== Task details ==
From the entries below, copy out every line with "snack" in it.

■ ■ ■

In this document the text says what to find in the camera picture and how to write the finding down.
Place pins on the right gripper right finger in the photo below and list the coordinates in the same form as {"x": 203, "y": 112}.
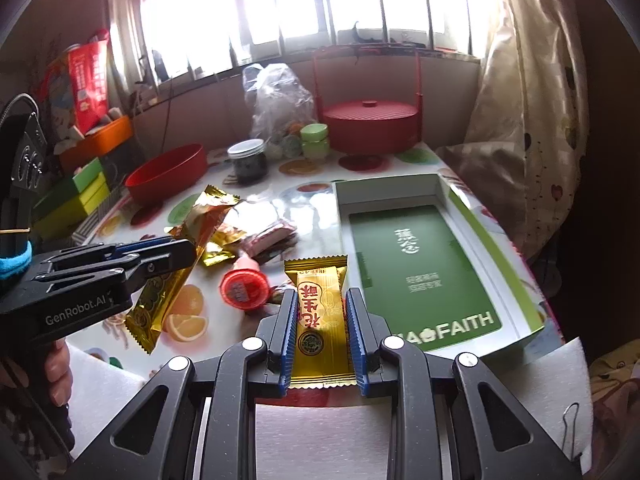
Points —
{"x": 366, "y": 332}

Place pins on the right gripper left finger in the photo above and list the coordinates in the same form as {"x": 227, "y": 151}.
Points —
{"x": 274, "y": 372}

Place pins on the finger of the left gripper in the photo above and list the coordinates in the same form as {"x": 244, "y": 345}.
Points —
{"x": 95, "y": 253}
{"x": 161, "y": 260}

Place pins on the gold peanut crisp snack bar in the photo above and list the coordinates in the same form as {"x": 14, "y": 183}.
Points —
{"x": 322, "y": 355}

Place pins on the long gold rice bar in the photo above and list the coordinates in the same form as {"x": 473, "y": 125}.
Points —
{"x": 146, "y": 319}

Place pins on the red lid pink jelly cup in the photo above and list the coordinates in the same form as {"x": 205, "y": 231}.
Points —
{"x": 245, "y": 287}

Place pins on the small gold candy packet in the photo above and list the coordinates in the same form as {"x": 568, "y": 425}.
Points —
{"x": 223, "y": 246}

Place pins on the green white cardboard box tray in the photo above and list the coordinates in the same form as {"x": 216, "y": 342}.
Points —
{"x": 426, "y": 264}

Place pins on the pink white snack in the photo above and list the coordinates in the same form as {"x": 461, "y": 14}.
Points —
{"x": 275, "y": 233}

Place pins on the person's left hand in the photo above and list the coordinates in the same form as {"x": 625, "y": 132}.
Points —
{"x": 56, "y": 370}

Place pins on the yellow-green box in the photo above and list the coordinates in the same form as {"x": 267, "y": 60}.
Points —
{"x": 54, "y": 225}

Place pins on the green box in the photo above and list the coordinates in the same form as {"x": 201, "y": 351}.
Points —
{"x": 68, "y": 188}

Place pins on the red oval bowl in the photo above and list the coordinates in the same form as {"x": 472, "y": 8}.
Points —
{"x": 167, "y": 174}

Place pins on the orange box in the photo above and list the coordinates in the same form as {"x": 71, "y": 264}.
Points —
{"x": 97, "y": 144}

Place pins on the dark jar white lid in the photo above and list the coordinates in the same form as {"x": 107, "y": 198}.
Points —
{"x": 249, "y": 160}

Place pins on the red snack bag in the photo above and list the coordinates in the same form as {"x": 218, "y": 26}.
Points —
{"x": 86, "y": 66}

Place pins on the green lidded small jar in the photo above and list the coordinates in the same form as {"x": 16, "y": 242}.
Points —
{"x": 315, "y": 141}

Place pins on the clear plastic bag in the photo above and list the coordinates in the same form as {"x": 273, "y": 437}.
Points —
{"x": 277, "y": 99}

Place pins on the patterned beige curtain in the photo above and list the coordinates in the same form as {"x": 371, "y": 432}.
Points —
{"x": 529, "y": 125}

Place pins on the red basket with handle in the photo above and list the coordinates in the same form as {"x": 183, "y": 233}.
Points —
{"x": 371, "y": 127}

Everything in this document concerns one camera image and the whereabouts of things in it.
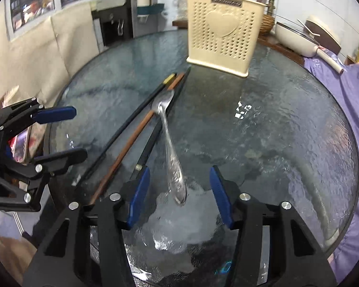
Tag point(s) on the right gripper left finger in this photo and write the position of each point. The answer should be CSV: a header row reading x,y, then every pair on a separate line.
x,y
139,188

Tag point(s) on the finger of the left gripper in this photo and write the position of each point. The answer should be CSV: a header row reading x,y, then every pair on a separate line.
x,y
54,114
58,163

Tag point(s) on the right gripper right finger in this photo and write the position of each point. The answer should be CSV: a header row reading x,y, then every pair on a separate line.
x,y
221,196

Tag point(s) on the black gold-tipped chopstick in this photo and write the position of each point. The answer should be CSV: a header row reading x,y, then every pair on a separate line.
x,y
92,167

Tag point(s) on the silver metal spoon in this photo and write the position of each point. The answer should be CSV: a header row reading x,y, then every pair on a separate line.
x,y
175,177

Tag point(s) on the smartphone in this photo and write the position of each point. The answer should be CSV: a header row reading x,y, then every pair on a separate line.
x,y
19,146

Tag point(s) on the brown chopstick under spoon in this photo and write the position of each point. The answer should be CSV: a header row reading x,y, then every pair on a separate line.
x,y
118,161

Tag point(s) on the beige curtain cloth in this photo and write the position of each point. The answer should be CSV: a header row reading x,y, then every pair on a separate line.
x,y
41,61

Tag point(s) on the black short chopstick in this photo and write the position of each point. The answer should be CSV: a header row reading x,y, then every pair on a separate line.
x,y
157,130

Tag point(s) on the round glass table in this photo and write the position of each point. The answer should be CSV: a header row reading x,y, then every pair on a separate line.
x,y
279,134

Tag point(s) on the grey water dispenser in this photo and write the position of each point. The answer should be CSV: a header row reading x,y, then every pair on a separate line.
x,y
115,19

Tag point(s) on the paper cup dispenser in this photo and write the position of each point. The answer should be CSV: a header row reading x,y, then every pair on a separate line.
x,y
148,8

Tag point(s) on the cream plastic utensil holder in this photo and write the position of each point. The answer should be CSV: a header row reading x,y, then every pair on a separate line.
x,y
222,34

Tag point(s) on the white pan with lid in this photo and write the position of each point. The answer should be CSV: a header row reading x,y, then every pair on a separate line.
x,y
303,45

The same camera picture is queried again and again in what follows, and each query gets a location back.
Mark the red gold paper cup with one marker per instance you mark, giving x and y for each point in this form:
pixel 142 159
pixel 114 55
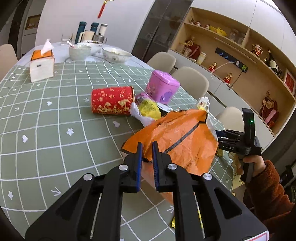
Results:
pixel 112 100

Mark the beige chair far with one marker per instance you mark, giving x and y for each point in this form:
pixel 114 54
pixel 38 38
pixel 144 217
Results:
pixel 162 61

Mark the beige chair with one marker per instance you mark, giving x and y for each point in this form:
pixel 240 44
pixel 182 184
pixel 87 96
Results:
pixel 162 61
pixel 192 81
pixel 232 119

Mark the beige chair middle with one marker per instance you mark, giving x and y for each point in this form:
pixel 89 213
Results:
pixel 192 81

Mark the right hand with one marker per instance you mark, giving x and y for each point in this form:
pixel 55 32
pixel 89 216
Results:
pixel 259 164

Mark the pink tin can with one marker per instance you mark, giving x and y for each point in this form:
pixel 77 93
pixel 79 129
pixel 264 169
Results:
pixel 161 86

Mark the white patterned bowl right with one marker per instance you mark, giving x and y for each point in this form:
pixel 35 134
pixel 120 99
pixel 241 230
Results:
pixel 115 55

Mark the red framed picture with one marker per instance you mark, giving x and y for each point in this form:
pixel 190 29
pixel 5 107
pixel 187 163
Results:
pixel 289 81

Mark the yellow purple snack bag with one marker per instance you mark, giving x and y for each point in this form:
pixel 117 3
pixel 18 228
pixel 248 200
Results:
pixel 145 109

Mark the red hanging tassel ornament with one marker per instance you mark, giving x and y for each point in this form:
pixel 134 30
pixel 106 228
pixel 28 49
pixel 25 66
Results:
pixel 102 9

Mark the orange fuzzy sleeve forearm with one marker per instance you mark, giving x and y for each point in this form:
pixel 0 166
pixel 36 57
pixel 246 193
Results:
pixel 271 205

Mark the red figurine right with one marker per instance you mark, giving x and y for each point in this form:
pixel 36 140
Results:
pixel 228 78

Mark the wine bottle on shelf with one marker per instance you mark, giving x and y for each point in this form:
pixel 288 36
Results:
pixel 271 63

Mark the wooden wall shelf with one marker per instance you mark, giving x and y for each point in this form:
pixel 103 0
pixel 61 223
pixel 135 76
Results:
pixel 194 45

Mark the red flower gift bouquet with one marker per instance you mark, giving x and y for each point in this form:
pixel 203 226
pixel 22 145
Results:
pixel 269 110

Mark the white bowl left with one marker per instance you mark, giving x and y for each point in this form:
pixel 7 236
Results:
pixel 79 52

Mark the dark green thermos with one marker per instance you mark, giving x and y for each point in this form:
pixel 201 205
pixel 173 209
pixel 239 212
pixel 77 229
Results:
pixel 81 29

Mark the black power strip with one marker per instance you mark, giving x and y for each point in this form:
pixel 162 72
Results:
pixel 232 59

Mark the beige chair near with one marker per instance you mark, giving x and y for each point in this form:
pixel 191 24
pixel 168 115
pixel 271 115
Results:
pixel 232 119

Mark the blue thermos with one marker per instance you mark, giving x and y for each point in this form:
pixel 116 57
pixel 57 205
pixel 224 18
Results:
pixel 94 27

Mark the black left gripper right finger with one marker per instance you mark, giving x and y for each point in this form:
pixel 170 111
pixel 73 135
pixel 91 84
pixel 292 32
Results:
pixel 204 208

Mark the orange plastic bag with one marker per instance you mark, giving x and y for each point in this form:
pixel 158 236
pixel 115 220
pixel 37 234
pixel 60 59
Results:
pixel 187 136

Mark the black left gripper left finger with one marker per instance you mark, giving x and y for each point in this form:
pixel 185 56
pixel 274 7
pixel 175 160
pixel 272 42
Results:
pixel 91 208

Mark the white steel thermos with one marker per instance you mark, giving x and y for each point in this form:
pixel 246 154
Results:
pixel 102 29

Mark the red figurine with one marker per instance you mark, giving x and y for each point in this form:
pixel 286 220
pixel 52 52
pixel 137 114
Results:
pixel 228 78
pixel 212 67

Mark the orange white tissue box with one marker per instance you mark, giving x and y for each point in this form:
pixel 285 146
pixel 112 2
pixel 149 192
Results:
pixel 42 63

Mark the red figurine left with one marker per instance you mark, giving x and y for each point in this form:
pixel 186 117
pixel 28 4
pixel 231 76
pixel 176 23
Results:
pixel 212 67

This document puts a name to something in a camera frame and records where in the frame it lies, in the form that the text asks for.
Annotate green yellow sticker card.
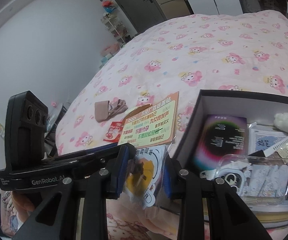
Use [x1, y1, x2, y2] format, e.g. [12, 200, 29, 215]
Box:
[118, 92, 179, 148]

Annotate red envelope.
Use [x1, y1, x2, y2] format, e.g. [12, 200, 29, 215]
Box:
[103, 121, 123, 143]

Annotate black cardboard box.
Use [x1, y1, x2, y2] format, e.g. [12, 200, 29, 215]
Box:
[171, 89, 288, 230]

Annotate beige folded stockings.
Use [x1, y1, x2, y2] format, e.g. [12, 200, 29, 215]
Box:
[94, 99, 128, 122]

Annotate white storage shelf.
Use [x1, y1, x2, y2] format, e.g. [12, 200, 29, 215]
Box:
[101, 12, 131, 44]

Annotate clear phone case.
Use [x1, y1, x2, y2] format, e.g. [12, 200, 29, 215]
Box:
[199, 154, 288, 205]

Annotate pink cartoon blanket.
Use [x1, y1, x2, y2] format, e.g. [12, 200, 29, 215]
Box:
[1, 10, 288, 240]

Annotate white comb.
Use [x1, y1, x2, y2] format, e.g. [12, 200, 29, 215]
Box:
[263, 136, 288, 158]

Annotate dark grey door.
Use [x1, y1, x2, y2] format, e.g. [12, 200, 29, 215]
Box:
[114, 0, 166, 33]

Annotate cartoon girl sticker pack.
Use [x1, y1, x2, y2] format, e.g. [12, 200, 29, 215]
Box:
[123, 145, 168, 216]

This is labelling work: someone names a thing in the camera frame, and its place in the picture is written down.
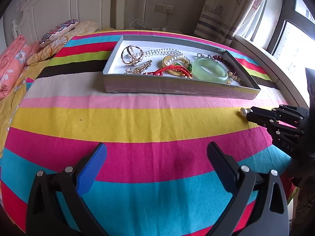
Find multicolour stone bead bracelet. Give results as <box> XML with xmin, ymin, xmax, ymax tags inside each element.
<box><xmin>225</xmin><ymin>70</ymin><xmax>243</xmax><ymax>85</ymax></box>

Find green jade pendant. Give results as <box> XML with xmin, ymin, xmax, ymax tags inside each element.
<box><xmin>187</xmin><ymin>63</ymin><xmax>192</xmax><ymax>73</ymax></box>

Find gold safety pin brooch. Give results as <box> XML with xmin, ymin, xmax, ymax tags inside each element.
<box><xmin>125</xmin><ymin>60</ymin><xmax>152</xmax><ymax>75</ymax></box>

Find red cord bracelet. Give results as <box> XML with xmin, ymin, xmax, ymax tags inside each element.
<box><xmin>143</xmin><ymin>64</ymin><xmax>193</xmax><ymax>79</ymax></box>

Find white pearl necklace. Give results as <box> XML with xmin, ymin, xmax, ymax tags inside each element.
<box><xmin>141</xmin><ymin>48</ymin><xmax>184</xmax><ymax>61</ymax></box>

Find white pearl earring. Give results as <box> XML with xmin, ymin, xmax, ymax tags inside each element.
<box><xmin>240</xmin><ymin>108</ymin><xmax>253</xmax><ymax>118</ymax></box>

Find grey cardboard jewelry tray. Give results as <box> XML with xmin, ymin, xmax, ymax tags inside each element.
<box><xmin>103</xmin><ymin>35</ymin><xmax>260</xmax><ymax>100</ymax></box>

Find colourful striped bed sheet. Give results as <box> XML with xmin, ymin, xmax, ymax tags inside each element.
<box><xmin>1</xmin><ymin>31</ymin><xmax>294</xmax><ymax>235</ymax></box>

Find green jade bangle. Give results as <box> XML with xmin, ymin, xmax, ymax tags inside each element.
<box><xmin>192</xmin><ymin>58</ymin><xmax>229</xmax><ymax>84</ymax></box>

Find window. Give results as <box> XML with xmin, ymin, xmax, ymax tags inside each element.
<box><xmin>232</xmin><ymin>0</ymin><xmax>314</xmax><ymax>82</ymax></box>

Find striped printed curtain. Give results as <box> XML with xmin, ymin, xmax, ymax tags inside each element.
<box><xmin>194</xmin><ymin>0</ymin><xmax>263</xmax><ymax>46</ymax></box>

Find gold bangle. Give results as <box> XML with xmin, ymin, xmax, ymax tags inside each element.
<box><xmin>162</xmin><ymin>55</ymin><xmax>192</xmax><ymax>78</ymax></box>

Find silver interlocked rings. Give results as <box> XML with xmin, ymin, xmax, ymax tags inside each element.
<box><xmin>120</xmin><ymin>45</ymin><xmax>144</xmax><ymax>67</ymax></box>

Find cream yellow pillow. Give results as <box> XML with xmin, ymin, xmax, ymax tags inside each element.
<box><xmin>26</xmin><ymin>21</ymin><xmax>99</xmax><ymax>65</ymax></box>

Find pink folded quilt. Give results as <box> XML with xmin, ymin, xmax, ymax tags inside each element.
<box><xmin>0</xmin><ymin>35</ymin><xmax>38</xmax><ymax>100</ymax></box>

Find embroidered patterned pillow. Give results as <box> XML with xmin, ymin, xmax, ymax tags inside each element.
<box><xmin>38</xmin><ymin>19</ymin><xmax>79</xmax><ymax>48</ymax></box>

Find white wooden headboard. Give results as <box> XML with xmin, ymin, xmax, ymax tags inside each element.
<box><xmin>12</xmin><ymin>0</ymin><xmax>125</xmax><ymax>43</ymax></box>

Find dark red bead bracelet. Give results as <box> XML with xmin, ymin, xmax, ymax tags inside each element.
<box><xmin>212</xmin><ymin>55</ymin><xmax>238</xmax><ymax>77</ymax></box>

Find white charger cable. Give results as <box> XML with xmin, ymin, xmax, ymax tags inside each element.
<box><xmin>129</xmin><ymin>12</ymin><xmax>172</xmax><ymax>31</ymax></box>

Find wall power socket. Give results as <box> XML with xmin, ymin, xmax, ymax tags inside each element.
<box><xmin>154</xmin><ymin>3</ymin><xmax>175</xmax><ymax>14</ymax></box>

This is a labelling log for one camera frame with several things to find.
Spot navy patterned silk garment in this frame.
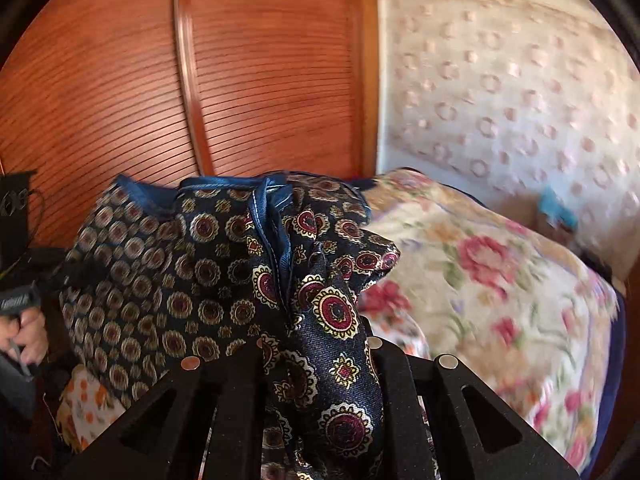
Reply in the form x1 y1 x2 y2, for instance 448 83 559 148
58 172 400 479

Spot person's left hand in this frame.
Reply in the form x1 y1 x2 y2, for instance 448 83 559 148
0 308 49 365

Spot orange fruit print towel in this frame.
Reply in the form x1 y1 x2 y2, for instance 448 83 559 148
55 365 125 454

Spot brown louvered wooden wardrobe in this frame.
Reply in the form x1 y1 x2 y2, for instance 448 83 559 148
1 0 378 247

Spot sheer circle pattern curtain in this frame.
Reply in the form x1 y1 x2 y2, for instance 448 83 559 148
378 0 639 276

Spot blue box on headboard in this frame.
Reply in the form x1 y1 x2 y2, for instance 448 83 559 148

■ ■ ■

== Finished exercise ==
Place pins on the gold peanut crisp snack bar in the photo above and list the coordinates in the same form as {"x": 14, "y": 183}.
Place pins on the pink white snack in the photo above and list the coordinates in the same form as {"x": 461, "y": 14}.
Place pins on the red snack bag in the photo above and list the coordinates in the same form as {"x": 218, "y": 26}.
Mark the yellow purple snack bag with one marker per instance you mark, giving x and y for each point in this form:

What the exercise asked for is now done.